Thanks for bringing this up, @Trizek-WMF and for the background, @kaldari. One other element I'll add to the mix is the discussion amongst the NPP and AfC reviewing communities. We discussed the community preferences of Turnitin and Google directly on this page, and it seems that most reviewers don't have experience with both -- only with one or the other. That's one of the reasons we want to generate this comparison data, because the discussion was inconclusive.

Privacy matters a lot to users.

And to us! :) The API is behind our own web proxy, and in this case only the backend is using it anyway (not clientside scripting), and the data we're sending it (article content) is public.

kostajh updated the task description. (Show Details)Jul 9 2018, 9:27 PM

How common do false positives appear in the two services?

How do you propose to determine that? You can't really tell if it's a false positive until a human has looked at it. One possible way to do this is to utilize the already reviewed records in CopyPatrol. All records in the copyright_diffs table with the status as false are essentially false positives.
But it's made a little tricky by the fact that CopyPatrol looks at edits alone and Earwig's tool looks at the entire page.

@Niharika -- thanks for bringing that up. Yes, my plan was only to look at the results myself to get a sense of the false positive rate. But that's a good idea to use the info in the copyright_diffs table. Maybe @Catrope can incorporate that.

@MMiller_WMF: You can also select "Reviewed cases" in the CopyPatrol interface if you want to comb through the resolved cases manually.
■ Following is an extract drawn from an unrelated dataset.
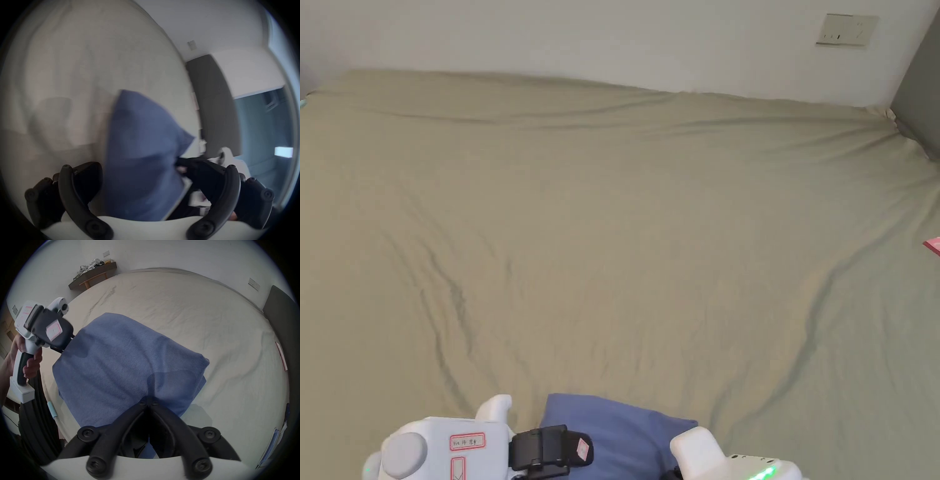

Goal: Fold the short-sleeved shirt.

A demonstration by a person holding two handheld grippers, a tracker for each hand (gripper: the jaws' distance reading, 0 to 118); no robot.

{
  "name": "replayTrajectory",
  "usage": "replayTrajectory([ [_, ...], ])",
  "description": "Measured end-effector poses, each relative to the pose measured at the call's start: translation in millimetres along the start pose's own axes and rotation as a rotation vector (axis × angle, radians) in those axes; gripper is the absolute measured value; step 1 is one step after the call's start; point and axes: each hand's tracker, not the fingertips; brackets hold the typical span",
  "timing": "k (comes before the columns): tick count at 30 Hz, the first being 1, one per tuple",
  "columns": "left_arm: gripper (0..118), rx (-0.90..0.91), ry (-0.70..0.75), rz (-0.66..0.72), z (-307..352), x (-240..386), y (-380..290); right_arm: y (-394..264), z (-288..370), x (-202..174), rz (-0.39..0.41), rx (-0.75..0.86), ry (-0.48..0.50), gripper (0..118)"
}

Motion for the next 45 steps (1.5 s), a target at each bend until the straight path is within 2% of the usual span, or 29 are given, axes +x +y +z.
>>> replayTrajectory([
  [1, 112, 0.009, -0.151, 0.017, -4.7, 0.8, 3.1, -0.4, 2.6, -1.3, 0.002, 0.006, 0.000, 1],
  [3, 105, -0.018, -0.160, 0.149, -20.5, 2.0, 4.5, -2.9, 3.6, -1.6, 0.007, 0.013, 0.002, 1],
  [4, 90, -0.009, -0.174, 0.164, -27.0, -1.9, 3.8, -4.1, 3.7, -1.4, 0.004, 0.019, 0.006, 1],
  [5, 42, -0.010, -0.173, 0.173, -31.6, -5.5, 2.9, -5.7, -0.3, 7.4, -0.002, 0.021, 0.007, 1],
  [6, 31, 0.001, -0.103, 0.158, -33.3, -8.2, 2.2, -5.5, -0.1, 8.7, -0.009, 0.022, 0.010, 1],
  [7, 31, -0.006, -0.026, 0.136, -36.8, 0.6, -3.2, -4.7, 1.1, 10.5, -0.019, 0.019, 0.017, 2],
  [9, 31, 0.010, -0.074, 0.146, -30.9, 1.4, -4.4, -2.4, 5.3, 14.8, -0.028, 0.019, 0.024, 2],
  [11, 31, 0.024, -0.003, 0.104, -26.4, 17.3, -6.0, 2.6, 19.9, 16.7, -0.016, 0.036, 0.012, 2],
  [15, 31, 0.047, 0.183, -0.124, -17.1, 55.2, -8.3, 20.1, 64.9, 22.7, 0.059, 0.159, -0.102, 2],
  [22, 31, 0.093, 0.341, -0.319, 14.1, 98.7, -16.5, 56.5, 151.7, 27.8, -0.004, 0.457, -0.310, 2],
  [24, 31, 0.145, 0.473, -0.354, 25.5, 105.9, -20.9, 62.6, 160.6, 18.0, -0.008, 0.501, -0.414, 2],
  [25, 31, 0.163, 0.544, -0.380, 30.3, 108.3, -22.5, 67.7, 165.5, 5.9, 0.001, 0.515, -0.428, 2],
  [27, 31, 0.181, 0.598, -0.446, 41.3, 107.2, -23.9, 71.9, 169.6, -5.3, -0.010, 0.536, -0.423, 2],
  [30, 31, 0.187, 0.613, -0.421, 59.9, 94.0, -24.2, 76.4, 166.7, -11.2, -0.036, 0.560, -0.397, 2],
  [32, 31, 0.200, 0.697, -0.447, 75.2, 78.1, -22.5, 79.3, 166.6, -24.4, -0.037, 0.573, -0.396, 2],
  [45, 31, 0.234, 1.097, -0.433, 211.2, -37.0, 0.5, 101.4, 142.2, -66.0, 0.033, 0.563, -0.416, 2],
])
I would not recommend trying to determine copyvio status yourself. It sounds easy, but is surprisingly hard.

@kostajh -- below is a SQL statement that finds drafts awaiting AfC review. This will find all of them, though I think you should only use a random sample of them for this task (maybe 100).

SELECT count(*)
FROM page tp
JOIN categorylinks
ON tp.page_id = cl_from
WHERE cl_to = 'Pending_AfC_submissions'
AND tp.page_is_redirect = 0
AND tp.page_namespace = 118;

We also want to run this test for new articles that are unreviewed in New Page Patrol, because we will be checking them for copyvio, too. I do not, however, know how to write SQL to find them. I think other teammates can help with that.

Kosta sent me the results from running 200 pages (AfC drafts and new articles) through both Google and Turnitin. I'll take this task now and update it with the results of the benchmarking.
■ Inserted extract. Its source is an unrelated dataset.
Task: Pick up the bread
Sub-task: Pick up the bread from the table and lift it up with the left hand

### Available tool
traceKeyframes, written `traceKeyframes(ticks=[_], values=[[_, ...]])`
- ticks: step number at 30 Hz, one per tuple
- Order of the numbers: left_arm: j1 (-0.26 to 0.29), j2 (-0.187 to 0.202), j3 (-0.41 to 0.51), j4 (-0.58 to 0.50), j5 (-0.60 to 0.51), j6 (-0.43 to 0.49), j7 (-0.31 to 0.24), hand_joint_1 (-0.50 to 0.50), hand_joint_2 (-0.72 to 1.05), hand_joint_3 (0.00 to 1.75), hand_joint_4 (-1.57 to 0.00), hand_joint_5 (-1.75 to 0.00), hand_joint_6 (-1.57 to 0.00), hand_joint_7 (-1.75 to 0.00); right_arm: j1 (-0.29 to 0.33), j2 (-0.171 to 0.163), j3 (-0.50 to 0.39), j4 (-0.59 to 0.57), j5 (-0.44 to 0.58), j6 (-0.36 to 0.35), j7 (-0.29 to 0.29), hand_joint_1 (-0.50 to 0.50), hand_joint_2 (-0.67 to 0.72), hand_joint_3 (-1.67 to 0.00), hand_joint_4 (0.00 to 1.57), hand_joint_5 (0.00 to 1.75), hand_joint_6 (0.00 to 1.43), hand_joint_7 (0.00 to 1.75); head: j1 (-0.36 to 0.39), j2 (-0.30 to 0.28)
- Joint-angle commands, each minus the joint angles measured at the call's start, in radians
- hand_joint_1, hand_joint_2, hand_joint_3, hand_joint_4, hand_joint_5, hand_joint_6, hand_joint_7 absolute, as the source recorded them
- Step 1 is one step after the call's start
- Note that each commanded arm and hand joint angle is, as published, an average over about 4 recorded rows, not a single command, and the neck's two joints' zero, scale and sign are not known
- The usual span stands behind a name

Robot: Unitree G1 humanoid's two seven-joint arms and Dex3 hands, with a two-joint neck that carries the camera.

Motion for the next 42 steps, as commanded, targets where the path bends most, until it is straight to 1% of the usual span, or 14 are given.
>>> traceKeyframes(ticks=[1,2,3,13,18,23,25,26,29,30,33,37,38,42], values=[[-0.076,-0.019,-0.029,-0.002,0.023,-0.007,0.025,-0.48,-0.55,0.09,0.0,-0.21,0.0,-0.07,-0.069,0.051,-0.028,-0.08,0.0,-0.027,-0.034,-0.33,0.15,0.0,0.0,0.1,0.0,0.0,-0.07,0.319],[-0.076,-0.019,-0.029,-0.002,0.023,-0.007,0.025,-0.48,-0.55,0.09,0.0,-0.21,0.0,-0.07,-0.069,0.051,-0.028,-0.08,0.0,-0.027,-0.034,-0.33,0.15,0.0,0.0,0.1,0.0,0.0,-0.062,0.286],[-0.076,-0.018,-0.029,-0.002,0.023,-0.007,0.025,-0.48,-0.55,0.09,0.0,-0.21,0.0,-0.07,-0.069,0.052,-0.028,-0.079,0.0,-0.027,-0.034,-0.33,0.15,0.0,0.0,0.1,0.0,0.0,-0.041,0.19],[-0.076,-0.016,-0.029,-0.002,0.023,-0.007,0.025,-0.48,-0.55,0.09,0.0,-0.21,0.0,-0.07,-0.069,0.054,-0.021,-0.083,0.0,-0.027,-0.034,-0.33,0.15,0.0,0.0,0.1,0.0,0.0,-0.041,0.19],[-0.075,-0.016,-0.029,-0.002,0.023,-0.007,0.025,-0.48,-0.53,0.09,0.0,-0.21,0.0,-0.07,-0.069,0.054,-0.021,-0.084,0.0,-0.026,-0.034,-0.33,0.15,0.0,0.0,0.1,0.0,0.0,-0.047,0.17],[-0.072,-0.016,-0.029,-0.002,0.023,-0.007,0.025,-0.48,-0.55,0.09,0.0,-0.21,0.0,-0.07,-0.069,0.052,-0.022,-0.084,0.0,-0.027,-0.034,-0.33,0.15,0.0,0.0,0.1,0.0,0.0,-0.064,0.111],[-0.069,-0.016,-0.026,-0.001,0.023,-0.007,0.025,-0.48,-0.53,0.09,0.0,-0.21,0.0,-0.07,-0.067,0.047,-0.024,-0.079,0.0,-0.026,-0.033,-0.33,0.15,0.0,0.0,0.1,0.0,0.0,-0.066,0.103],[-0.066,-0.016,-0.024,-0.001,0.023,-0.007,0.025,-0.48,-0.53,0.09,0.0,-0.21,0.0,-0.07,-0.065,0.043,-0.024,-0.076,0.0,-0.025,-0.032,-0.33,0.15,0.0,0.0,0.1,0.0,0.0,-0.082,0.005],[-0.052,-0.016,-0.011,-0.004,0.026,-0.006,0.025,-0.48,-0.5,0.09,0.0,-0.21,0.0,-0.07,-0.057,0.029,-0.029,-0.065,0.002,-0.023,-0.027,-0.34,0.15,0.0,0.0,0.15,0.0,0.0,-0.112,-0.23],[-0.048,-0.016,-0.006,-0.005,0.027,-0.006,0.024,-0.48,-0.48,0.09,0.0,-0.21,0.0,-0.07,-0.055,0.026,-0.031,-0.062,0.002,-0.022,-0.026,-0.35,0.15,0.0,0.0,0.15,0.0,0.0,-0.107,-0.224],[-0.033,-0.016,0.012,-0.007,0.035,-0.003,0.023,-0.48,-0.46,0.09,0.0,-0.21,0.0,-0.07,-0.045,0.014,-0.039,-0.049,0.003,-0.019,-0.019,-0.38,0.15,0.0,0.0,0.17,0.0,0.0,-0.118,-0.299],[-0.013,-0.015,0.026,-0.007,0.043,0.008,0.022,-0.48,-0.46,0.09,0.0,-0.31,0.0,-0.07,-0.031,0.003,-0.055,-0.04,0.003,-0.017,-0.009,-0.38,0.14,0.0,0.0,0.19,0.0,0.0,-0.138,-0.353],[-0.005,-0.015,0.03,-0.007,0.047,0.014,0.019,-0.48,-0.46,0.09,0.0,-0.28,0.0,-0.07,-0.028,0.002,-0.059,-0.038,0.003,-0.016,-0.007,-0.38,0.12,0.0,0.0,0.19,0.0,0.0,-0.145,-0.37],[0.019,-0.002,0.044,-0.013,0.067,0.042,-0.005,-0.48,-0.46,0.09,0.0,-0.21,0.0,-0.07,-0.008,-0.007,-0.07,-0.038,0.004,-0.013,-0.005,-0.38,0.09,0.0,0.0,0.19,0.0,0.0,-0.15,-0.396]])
I know that's an English Wikipedia project, but is that investigation covering other languages at some point? I'm pretty sure that other communities will ask to have NPP as well.

@Trizek-WMF -- just to follow up on this, we know that Google can handle more languages than Turnitin. That said, CopyPatrol (our tool that uses Turnitin) checks revisions in English, Czech, Spanish, and French. But there are two things that are good news with respect to other languages in the future:

  • We will be architecting our copyvio service so that other third-parties apart from Turnitin could be used in the future (such as Google).
  • The iThenticate website (which is part of Turnitin), says they support 12 languages: http://www.ithenticate.com/products/faqs

Thank you for the update, @MMiller_WMF.

MMiller_WMF updated the task description. (Show Details)
MMiller_WMF added a subscriber: Nettrom.

@Nettrom -- this is the Phabricator task for the Google/Turnitin comparison. I'll send you the spreadsheet separately. It would be great if you could take a look at the data and generate some conclusions of your own. Then I will draft a report that you can review. I would like to post this report for the community next week (week of August 13).

Nettrom moved this task from Triage to Doing on the Product-Analytics board.Aug 16 2018, 8:18 PM
Nettrom closed this task as Resolved.Aug 21 2018, 8:46 PM
Nettrom reassigned this task from Nettrom to nettrom_WMF.

The report is now posted as a sub-page of the AfC Process Improvement page on enwiki. Marking this as resolved and reassigning it so I can track it there in case it gets reopened.